The problem =>
Take every line containing "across" out of the records.

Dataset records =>
--- START ---

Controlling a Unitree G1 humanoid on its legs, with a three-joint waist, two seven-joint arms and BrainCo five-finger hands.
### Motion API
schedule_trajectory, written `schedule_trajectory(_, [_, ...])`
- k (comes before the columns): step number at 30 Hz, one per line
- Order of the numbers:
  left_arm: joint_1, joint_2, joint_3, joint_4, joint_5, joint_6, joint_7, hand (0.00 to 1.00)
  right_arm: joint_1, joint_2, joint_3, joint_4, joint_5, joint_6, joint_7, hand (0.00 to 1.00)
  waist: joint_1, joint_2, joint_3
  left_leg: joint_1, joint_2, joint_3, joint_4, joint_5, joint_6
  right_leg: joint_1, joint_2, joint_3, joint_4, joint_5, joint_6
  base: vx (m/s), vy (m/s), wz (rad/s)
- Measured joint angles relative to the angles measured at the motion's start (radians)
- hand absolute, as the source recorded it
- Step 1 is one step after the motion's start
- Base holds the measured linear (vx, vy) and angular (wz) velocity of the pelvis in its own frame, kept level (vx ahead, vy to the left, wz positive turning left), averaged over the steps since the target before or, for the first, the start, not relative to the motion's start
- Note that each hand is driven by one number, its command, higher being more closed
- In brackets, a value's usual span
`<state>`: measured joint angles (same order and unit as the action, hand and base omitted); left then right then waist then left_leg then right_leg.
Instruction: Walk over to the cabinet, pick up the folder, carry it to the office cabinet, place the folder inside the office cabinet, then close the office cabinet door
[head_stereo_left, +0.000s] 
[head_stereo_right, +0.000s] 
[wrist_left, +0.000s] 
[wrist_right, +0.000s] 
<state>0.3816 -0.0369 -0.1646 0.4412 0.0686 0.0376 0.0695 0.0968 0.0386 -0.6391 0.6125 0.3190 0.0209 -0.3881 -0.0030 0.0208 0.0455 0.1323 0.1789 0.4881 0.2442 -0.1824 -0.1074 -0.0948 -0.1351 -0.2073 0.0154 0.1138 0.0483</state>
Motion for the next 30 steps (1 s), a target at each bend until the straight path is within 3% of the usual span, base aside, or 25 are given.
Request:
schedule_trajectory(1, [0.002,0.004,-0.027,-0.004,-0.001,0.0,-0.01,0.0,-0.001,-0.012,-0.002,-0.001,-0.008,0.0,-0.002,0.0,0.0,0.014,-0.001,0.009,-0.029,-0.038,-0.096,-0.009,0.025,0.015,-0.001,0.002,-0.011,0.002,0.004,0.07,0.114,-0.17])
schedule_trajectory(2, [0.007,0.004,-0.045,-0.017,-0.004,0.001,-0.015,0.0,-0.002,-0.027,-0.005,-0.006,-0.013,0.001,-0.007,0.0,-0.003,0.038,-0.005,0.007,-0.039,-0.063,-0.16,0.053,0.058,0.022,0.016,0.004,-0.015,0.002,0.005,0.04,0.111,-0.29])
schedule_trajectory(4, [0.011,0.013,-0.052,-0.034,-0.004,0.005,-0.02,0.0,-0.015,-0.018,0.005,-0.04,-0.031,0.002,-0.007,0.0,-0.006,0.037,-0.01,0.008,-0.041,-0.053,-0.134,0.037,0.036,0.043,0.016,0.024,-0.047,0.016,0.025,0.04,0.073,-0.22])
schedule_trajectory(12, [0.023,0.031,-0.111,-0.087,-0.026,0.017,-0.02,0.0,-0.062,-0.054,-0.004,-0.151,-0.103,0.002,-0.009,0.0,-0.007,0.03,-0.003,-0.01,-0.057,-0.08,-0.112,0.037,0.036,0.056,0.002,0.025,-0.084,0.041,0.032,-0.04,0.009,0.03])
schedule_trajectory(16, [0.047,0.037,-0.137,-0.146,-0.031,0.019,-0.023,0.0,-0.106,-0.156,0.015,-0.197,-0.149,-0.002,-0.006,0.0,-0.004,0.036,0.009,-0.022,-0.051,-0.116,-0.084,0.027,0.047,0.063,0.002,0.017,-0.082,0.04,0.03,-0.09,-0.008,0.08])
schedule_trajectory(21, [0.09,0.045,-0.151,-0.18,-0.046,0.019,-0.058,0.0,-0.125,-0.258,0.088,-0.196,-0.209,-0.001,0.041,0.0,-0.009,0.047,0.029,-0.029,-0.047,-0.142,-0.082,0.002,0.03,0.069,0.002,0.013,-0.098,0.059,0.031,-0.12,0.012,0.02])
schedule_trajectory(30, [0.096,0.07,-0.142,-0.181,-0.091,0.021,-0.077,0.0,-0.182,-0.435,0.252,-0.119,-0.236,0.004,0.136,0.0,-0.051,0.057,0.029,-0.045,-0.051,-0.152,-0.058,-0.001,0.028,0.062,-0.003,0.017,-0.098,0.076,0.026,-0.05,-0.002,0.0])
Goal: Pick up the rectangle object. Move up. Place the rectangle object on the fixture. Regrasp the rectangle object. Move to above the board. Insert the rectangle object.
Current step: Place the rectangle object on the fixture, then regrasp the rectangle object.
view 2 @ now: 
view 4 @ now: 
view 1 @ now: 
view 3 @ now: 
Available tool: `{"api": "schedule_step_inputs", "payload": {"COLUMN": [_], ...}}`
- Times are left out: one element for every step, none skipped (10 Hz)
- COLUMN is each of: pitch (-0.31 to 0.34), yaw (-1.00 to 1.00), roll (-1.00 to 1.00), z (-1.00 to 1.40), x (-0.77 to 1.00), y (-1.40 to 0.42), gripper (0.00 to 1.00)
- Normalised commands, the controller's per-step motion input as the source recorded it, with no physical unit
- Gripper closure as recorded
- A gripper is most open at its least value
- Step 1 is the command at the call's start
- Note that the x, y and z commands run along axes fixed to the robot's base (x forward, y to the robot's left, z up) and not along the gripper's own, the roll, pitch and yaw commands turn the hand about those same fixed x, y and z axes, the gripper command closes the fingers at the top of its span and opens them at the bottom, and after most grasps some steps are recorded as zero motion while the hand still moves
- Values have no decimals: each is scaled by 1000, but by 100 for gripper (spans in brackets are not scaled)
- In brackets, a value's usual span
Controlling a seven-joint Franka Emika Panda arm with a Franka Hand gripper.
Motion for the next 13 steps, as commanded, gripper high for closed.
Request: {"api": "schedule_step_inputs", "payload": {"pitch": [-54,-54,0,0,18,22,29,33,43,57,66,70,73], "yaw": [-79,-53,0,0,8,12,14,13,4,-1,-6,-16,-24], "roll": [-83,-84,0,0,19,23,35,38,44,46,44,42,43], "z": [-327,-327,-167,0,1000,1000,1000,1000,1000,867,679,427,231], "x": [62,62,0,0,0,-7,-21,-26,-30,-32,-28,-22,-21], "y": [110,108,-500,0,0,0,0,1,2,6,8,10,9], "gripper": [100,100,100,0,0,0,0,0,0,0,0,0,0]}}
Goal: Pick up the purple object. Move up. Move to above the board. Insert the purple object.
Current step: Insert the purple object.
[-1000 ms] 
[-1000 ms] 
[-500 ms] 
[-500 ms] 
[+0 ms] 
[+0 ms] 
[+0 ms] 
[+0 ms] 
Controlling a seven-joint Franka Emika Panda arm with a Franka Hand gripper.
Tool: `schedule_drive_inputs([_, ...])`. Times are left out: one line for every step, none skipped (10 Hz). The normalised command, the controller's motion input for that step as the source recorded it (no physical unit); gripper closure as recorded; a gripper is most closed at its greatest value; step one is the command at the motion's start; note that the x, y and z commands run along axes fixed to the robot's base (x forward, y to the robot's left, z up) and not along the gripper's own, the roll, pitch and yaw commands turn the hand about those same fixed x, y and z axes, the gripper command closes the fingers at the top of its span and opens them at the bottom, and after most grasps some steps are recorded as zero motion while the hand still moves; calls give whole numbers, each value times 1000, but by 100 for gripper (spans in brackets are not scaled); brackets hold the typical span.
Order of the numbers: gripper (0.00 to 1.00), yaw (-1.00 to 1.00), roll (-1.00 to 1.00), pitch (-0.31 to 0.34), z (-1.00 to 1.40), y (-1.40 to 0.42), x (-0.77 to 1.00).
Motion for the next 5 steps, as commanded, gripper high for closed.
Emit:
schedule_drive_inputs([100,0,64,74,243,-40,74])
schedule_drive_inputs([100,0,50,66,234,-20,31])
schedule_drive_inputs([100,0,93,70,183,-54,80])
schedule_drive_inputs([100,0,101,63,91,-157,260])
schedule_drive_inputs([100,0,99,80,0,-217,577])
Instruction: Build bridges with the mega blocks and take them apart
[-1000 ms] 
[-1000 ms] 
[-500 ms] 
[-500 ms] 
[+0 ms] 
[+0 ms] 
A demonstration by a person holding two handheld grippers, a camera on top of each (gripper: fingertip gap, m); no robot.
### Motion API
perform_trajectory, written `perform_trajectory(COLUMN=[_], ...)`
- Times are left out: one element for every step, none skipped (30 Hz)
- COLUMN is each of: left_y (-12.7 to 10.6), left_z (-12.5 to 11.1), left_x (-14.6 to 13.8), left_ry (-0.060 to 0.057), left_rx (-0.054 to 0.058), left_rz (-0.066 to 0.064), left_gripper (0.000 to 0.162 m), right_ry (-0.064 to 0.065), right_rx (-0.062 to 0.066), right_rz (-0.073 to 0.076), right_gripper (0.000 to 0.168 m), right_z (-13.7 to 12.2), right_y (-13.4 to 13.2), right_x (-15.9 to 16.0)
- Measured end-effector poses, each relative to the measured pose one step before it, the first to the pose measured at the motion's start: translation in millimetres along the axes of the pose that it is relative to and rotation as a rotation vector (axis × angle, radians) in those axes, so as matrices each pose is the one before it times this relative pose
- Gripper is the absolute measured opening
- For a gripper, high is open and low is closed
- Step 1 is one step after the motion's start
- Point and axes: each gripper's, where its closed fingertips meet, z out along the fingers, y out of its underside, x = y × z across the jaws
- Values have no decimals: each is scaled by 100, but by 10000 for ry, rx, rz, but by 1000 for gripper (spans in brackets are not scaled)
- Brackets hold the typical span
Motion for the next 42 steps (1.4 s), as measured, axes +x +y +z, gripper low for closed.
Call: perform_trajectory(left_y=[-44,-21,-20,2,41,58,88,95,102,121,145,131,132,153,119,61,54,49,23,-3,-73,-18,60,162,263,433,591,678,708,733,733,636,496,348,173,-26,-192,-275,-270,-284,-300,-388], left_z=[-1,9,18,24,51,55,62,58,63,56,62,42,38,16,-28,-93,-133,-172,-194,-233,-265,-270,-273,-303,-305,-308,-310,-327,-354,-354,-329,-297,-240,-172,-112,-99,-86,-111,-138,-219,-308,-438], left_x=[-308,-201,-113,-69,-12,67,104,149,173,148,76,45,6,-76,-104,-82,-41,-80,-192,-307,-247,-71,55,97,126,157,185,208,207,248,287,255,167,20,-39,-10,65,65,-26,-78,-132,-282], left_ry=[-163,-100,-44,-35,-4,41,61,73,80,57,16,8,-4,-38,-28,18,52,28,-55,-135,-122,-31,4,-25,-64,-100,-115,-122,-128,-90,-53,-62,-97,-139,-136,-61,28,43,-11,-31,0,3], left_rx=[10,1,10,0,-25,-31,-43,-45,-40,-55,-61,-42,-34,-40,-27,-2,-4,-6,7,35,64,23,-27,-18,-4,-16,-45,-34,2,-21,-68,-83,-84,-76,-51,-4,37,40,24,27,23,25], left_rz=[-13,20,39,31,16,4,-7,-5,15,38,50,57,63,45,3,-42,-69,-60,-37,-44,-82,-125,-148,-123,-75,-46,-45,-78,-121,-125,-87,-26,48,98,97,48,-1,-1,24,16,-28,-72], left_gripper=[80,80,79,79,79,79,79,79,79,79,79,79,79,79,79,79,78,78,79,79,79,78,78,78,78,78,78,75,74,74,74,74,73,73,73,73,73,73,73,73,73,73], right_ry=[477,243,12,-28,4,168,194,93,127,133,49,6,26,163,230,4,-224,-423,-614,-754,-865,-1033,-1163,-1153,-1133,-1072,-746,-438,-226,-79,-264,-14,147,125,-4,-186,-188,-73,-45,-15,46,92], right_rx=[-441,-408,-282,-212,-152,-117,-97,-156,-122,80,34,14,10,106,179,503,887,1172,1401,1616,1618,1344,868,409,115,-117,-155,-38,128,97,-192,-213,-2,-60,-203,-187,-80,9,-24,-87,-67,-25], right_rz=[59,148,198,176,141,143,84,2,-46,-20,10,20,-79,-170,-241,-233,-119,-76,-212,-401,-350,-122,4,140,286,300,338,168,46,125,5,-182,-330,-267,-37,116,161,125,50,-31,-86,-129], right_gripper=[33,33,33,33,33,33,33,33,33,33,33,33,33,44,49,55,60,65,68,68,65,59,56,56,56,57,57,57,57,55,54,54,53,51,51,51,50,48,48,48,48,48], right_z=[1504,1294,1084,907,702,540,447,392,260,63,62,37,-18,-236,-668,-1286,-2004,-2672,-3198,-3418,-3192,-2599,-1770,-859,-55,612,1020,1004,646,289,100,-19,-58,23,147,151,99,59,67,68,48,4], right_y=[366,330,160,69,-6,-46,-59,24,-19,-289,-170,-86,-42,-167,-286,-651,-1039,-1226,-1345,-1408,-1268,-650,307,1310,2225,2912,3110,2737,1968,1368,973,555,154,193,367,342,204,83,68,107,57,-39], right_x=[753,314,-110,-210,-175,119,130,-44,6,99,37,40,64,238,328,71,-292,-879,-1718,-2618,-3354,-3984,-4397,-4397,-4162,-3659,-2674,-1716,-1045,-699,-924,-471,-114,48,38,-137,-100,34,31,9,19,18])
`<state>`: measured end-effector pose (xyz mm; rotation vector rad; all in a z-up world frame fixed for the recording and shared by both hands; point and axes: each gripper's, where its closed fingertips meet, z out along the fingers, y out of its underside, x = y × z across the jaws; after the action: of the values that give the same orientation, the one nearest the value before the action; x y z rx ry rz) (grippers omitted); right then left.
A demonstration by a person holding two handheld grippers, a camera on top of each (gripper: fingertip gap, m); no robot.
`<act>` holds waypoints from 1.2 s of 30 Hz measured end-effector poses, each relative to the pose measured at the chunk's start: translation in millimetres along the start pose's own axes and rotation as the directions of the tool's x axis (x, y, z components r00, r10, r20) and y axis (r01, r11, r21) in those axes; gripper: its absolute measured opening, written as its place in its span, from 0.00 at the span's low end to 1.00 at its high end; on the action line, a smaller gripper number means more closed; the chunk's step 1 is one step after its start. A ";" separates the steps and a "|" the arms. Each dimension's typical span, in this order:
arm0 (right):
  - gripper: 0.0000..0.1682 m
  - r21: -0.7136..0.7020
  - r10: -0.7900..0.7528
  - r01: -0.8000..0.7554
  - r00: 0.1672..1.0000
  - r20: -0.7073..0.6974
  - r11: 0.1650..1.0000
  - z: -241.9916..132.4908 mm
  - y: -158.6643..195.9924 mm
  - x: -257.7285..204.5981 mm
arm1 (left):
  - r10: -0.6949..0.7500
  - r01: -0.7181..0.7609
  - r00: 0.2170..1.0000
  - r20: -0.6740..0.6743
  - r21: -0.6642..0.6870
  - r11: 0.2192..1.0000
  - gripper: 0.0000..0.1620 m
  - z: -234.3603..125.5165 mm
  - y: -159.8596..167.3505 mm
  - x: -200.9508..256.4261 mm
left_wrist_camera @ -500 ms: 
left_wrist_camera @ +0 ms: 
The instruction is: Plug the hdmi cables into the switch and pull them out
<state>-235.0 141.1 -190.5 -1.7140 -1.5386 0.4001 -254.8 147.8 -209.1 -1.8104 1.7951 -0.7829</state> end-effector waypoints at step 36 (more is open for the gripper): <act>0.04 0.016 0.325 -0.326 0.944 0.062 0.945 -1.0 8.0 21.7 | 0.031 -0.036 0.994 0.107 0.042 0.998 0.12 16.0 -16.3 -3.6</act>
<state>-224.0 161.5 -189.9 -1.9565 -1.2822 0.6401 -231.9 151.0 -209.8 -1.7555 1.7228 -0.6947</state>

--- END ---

Solution =>
- Point and axes: each gripper's, where its closed fingertips meet, z out along the fingers, y out of its underside, x = y × z across the jaws
`<state>`: measured end-effector pose (xyz mm; rotation vector rad; all in a z-up world frame fixed for the recording and shared by both hands; point and axes: each gripper's, where its closed fingertips meet, z out along the fingers, y out of its underside, x = y × z across the jaws; after the action: of the values that give the same orientation, the one nearest the value before the action; x y z rx ry rz) (grippers omitted); right then left.

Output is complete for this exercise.